(MATERIALS PROVIDED begins)

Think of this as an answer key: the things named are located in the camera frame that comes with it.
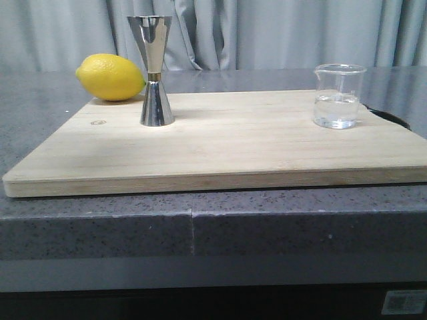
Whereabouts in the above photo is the steel double jigger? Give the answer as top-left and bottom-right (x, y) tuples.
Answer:
(127, 15), (174, 127)

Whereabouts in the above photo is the clear glass beaker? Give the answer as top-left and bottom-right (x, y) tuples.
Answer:
(313, 63), (366, 129)

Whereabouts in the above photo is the wooden cutting board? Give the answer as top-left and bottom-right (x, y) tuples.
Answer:
(3, 90), (426, 197)

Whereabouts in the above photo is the yellow lemon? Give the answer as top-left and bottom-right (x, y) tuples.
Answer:
(75, 53), (145, 101)

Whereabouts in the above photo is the grey curtain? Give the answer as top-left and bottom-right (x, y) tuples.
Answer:
(1, 1), (426, 73)

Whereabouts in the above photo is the QR code label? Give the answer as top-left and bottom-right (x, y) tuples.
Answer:
(381, 290), (426, 315)

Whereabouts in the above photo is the black cutting board handle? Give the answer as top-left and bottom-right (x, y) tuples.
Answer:
(366, 105), (411, 131)

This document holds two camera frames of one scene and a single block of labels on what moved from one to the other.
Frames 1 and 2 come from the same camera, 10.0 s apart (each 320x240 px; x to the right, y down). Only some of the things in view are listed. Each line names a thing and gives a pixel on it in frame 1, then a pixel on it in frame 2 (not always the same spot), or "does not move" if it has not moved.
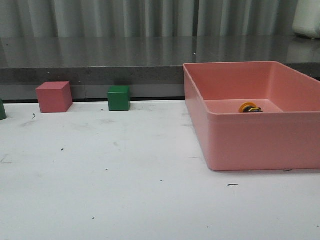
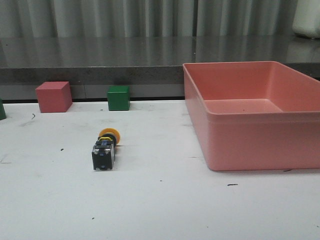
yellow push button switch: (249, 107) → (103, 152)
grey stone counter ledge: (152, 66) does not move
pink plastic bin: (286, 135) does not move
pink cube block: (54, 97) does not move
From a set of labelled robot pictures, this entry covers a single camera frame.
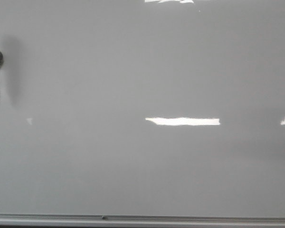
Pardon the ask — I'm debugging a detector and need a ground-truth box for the white whiteboard surface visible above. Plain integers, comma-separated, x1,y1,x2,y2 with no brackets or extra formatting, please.
0,0,285,218

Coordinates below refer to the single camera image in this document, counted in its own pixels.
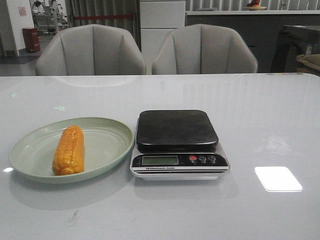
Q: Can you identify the orange corn cob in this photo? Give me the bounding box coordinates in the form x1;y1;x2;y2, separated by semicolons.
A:
52;125;85;176

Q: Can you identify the black silver kitchen scale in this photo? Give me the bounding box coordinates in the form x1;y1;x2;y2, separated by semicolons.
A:
130;109;231;181

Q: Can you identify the grey armchair right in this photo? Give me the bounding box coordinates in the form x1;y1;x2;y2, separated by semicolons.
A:
151;24;258;75

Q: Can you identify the grey armchair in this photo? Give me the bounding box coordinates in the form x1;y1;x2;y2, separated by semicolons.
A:
151;24;258;75
35;24;146;76

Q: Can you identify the grey armchair left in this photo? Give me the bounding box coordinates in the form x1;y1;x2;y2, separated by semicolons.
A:
35;24;146;76

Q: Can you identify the light green plate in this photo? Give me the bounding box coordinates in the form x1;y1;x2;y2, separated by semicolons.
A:
9;117;134;184

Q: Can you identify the white drawer cabinet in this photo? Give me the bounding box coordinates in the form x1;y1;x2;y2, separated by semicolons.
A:
139;0;186;75

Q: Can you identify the grey counter sideboard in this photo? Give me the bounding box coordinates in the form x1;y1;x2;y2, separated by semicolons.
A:
186;10;320;73

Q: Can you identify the fruit bowl on counter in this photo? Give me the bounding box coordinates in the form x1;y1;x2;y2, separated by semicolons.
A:
243;0;267;11

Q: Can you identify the red trash bin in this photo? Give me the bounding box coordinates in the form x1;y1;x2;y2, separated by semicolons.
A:
22;27;41;53

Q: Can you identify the dark glossy cabinet right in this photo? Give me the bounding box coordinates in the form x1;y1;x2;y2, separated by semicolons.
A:
270;25;320;73

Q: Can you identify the tan cushion far right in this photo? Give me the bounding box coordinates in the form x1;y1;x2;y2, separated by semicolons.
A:
296;54;320;76

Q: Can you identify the pink paper wall sign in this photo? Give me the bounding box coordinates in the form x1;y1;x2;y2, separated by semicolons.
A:
18;6;27;17

(MATERIALS PROVIDED ends)

Among the entries, copy every line containing the word "pink".

pink plastic bin: (286, 135) does not move
pink cube block: (54, 97) does not move
Q: Can you identify the pink paper wall sign in this photo? Give me the bounding box coordinates in the form x1;y1;x2;y2, separated by semicolons.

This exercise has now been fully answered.